Base cases: empty list and single-element list are trivially sorted. Recursive case: check that the first two elements are in order, then recurse with the second element still at the head (so we compare every adjacent pair).

Alternative using zip:

isSorted :: Ord a => [a] -> Bool
isSorted xs = and (zipWith (<=) xs (tail xs))

zipWith (<=) xs (tail xs) produces a list of Bools, one for each adjacent pair. and returns True only if all of them are True.

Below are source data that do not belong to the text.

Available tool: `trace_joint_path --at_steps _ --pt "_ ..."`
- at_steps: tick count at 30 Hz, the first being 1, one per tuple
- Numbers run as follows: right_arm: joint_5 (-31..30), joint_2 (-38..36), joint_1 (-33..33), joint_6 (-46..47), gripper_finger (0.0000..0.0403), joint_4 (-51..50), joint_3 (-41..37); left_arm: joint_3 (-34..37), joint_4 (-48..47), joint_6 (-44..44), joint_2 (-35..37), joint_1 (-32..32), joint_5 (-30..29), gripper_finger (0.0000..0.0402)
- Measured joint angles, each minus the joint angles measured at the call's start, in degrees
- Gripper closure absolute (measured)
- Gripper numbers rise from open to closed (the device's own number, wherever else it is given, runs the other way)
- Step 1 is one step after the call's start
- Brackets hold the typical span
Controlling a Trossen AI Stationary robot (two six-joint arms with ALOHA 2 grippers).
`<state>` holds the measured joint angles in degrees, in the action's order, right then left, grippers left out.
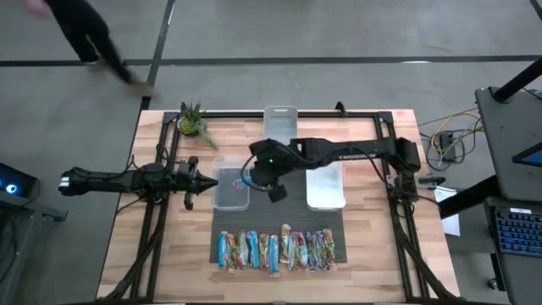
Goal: Pick and place Granola Bars by type
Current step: Put the red granola bar into the transparent bin
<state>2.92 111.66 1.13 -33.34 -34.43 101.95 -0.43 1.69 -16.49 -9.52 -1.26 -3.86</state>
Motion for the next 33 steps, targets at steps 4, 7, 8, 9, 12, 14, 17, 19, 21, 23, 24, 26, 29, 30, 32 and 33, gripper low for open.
trace_joint_path --at_steps 4,7,8,9,12,14,17,19,21,23,24,26,29,30,32,33 --pt "0.1 0.0 1.2 -10.9 0.0346 -0.1 -0.1 0.0 0.0 0.0 0.0 0.0 0.0 0.0402" --pt "0.2 0.0 2.2 -16.7 0.0346 0.0 -0.1 0.0 0.0 0.0 0.0 0.0 0.0 0.0402" --pt "0.3 0.0 2.5 -18.6 0.0346 0.0 -0.1 0.0 0.0 0.0 0.0 0.0 0.0 0.0402" --pt "0.7 0.0 2.8 -20.4 0.0346 0.0 -0.1 0.0 0.0 0.0 0.0 0.0 0.0 0.0402" --pt "3.2 0.0 3.2 -25.6 0.0346 0.4 -0.4 0.0 0.0 0.0 0.0 0.0 0.0 0.0402" --pt "4.6 0.0 3.3 -28.2 0.0346 0.9 -0.5 0.0 0.0 0.0 0.0 0.0 0.0 0.0402" --pt "5.0 0.0 3.3 -32.2 0.0346 1.0 -0.5 0.0 0.0 0.0 0.0 0.0 0.0 0.0402" --pt "5.1 0.0 3.3 -34.4 0.0347 1.7 -0.9 0.0 0.0 0.0 0.0 0.0 0.0 0.0402" --pt "5.1 0.0 3.3 -36.2 0.0348 3.2 -1.4 0.0 0.0 0.0 0.0 0.0 0.0 0.0402" --pt "5.1 0.0 3.3 -37.5 0.0349 4.6 -2.0 0.0 0.0 0.0 0.0 0.0 0.0 0.0402" --pt "5.1 0.0 3.3 -38.2 0.0349 5.2 -2.2 0.0 0.0 0.0 0.0 0.0 0.0 0.0402" --pt "5.1 0.0 3.3 -39.5 0.0350 7.1 -3.1 0.0 0.0 0.0 0.0 0.0 0.0 0.0402" --pt "5.1 0.0 3.2 -39.8 0.0350 11.0 -4.8 0.0 0.0 0.0 0.0 0.0 0.0 0.0402" --pt "5.1 0.0 3.2 -39.8 0.0350 12.3 -5.5 0.0 0.0 0.0 0.0 0.0 0.0 0.0402" --pt "5.1 0.0 3.1 -39.9 0.0351 14.6 -6.7 0.0 0.0 0.0 0.0 0.0 0.0 0.0402" --pt "5.1 0.0 3.1 -39.9 0.0351 15.3 -7.2 0.0 0.0 0.0 0.0 0.0 0.0 0.0402"
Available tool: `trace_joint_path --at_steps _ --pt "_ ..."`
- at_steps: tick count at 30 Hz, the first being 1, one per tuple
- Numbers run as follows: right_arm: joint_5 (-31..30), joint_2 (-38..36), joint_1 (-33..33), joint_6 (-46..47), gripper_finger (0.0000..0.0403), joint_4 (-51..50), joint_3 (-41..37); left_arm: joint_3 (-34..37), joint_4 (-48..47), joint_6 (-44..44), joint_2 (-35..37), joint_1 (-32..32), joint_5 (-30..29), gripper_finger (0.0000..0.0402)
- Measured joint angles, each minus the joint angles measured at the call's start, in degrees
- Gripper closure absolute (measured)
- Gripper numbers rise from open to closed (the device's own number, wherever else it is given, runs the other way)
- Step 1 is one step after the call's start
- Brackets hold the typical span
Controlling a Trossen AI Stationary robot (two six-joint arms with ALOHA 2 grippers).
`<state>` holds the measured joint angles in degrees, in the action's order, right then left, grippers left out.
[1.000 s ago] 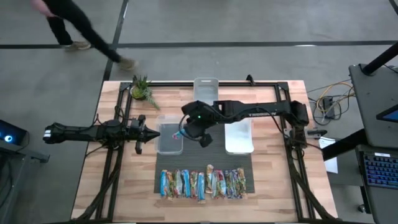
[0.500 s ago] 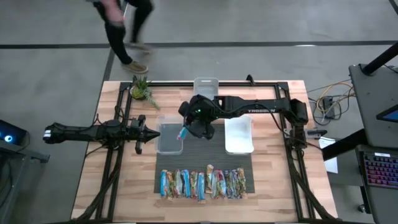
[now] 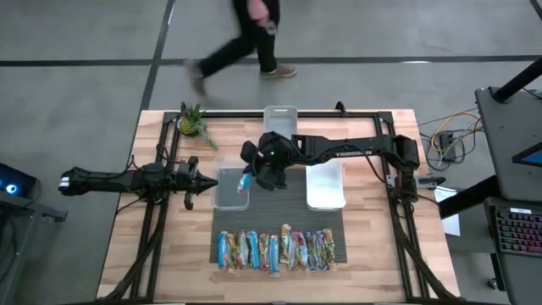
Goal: Pick and place Granola Bars by type
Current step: Put the red granola bar into the transparent bin
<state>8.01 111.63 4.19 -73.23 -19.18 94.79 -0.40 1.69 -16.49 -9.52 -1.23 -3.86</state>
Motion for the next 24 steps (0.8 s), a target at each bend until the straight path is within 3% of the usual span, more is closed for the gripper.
trace_joint_path --at_steps 13,24 --pt "0.0 1.9 -0.1 0.5 0.0351 6.6 -2.8 0.0 0.0 0.0 0.0 0.0 0.0 0.0402" --pt "-0.4 10.4 -0.5 0.8 0.0351 7.7 6.3 0.0 0.0 0.0 -0.2 0.0 0.0 0.0402"
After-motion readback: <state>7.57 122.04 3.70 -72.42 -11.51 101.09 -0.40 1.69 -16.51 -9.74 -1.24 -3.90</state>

Problem 7: Find First Occurrence

Write findIndex :: Eq a => a -> [a] -> Int that returns the 0-based index of the first occurrence, or -1 if not found. Then write a main that reads a list of integers (line 1) and a target (line 2), and prints the result.

-- Input:    -- Output:
-- 10 20 30 40 50    -- 2
-- 30
Show Solution
findIndex :: Eq a => a -> [a] -> Int
findIndex x xs = go xs 0
  where
    go [] _     = -1
    go (y:ys) i
        | x == y    = i
        | otherwise = go ys (i + 1)

main :: IO ()
main = do
    line1 <- getLine
    line2 <- getLine
    let xs     = map read (words line1) :: [Int]
        target = read line2 :: Int
    print (findIndex target xs)

The accumulator version is clean and efficient. The I/O is the standard recipe: getLine, words, map read, type annotate.

You have covered reversal, accumulator patterns, zip/unzip, take/drop, rotation, palindromes, interleaving, run-length encoding, insertion sort, merging, and I/O. Practice writing each on paper until it is automatic. Good luck on the exam.